The Malta Independent on Sunday

Mr Chetcuti talks aesthetics

It would be nice to think of the realestate developer Sandro Chetcuti as a reformed man, but really, that would be a bit of a joke. Mr Chetcuti is president of the Malta Developers Associatio­n, but beyond that, he’s quite famous in his own right.

- www.daphnecaru­anagalizia.com

He loves the limelight and starred in a television soap opera for a while, one of those overly dramatic things in which everybody seems forever to be frowning or crying or beating their chest in anguish. And for a while back there he was fond of lending out his Ferrari, especially if it involved television. The comic ‘Fader Gordin’ (who was anything but funny unless you had an IQ of 12) turned up to visit Joseph Muscat, then leader of the Opposition, for a Labour Party television special, driving Mr Chetcuti’s bright red car.

I was reminded of Mr Chetcuti and his car when I saw a photograph of the Jordanian man – somebody who works for the hotelier who will own ‘the American University of Malta’ – who is the registrant and administra­tor for the ‘university’s’ website (sole page: COMING SOON). It’s a picture of which he is proud, because he uses it for his Twitter profile. It features him wearing your typical casual outfit, leaning against the bonnet of his bright red sports car in a look-at-me pose, with a camel in the background. “Sandro of Arabia,” I thought to myself. “Truly there is a universal type, only that other one will have to borrow his camel from another developer, the one with the illegal zoo at his Monte Kristo Estate.”

Mr Chetcuti is apparently suffering anguish over the use of ODZ land at Zonqor Point for the constructi­on of what purports to be a university campus (for “upper and mittelkles­s ta’ pajjizhom li mhumiex it-tip li jaqlawa u jiekluha” students, as our prime minister put it so elegantly). If he really is bothered by it, then it might be because he has noticed, like others have done, that this is more likely to be a large hotel with a campus attached than anything else. Or perhaps Mr Chetcuti and his friends just want a piece of the action, because he called on the government, whose ear he has anyway so he really didn’t need to go public with that, to find an alternativ­e site in the area. This was for environmen­tal reasons, he said. Oh, right.

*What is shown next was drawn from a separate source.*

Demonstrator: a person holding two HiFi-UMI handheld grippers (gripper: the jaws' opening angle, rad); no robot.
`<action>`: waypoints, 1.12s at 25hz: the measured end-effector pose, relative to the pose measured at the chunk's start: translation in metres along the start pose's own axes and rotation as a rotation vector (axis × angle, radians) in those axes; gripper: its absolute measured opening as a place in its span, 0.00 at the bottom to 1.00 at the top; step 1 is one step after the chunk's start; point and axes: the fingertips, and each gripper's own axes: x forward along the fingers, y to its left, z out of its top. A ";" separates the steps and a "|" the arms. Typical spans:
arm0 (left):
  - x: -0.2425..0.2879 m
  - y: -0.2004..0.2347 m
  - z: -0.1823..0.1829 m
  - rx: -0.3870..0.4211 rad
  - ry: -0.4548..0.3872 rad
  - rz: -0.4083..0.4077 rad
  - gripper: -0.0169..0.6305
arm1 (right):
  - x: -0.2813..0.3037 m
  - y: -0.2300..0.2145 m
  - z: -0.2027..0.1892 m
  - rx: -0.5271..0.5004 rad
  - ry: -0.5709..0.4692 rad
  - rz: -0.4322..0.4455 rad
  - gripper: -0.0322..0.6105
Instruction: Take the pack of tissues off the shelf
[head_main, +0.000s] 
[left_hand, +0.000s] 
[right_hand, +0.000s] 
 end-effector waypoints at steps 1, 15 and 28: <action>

Then yesterday he spoke about aesthetics. Yes, really. Mr Chetcuti and aesthetics don’t really mix well in the same sentence or in any other way, though perhaps what we’re looking at is one of those situations in which he’s made his stash and now wants to reinvent himself concerned with matters of a higher order, like the environmen­t and aesthetics and such. It’s hard to believe, but it’s eminently reportable, so he gets the would-you-believe-this attention of newspapers (and this column).

He has advice for the architects who will be working on the Arab University of Zonqor Point. They should give special attention to the aesthetics and design and make sure they blend with the natural surroundin­gs, he said. I am quite sure that Ray DeMicoli, one of the architects who is putting forward a proposal for this project (he was quoted in the newspapers), truly values Sandro Chetcuti’s advice on aesthetic harmony. But there you go.

I can’t shake off the growing perception that public life in Malta is increasing­ly populated by ‘characters’ rather than people, all of whom seem to have been imagined by the author of a Sicilian novel and to have stepped right off its pages. They don’t have the self-awareness or insight to understand how they come across, but then if they did, they wouldn’t be that way in the first place. Either way, there’s never a dull moment, is there. The loss of public serenity is a columnist’s gain.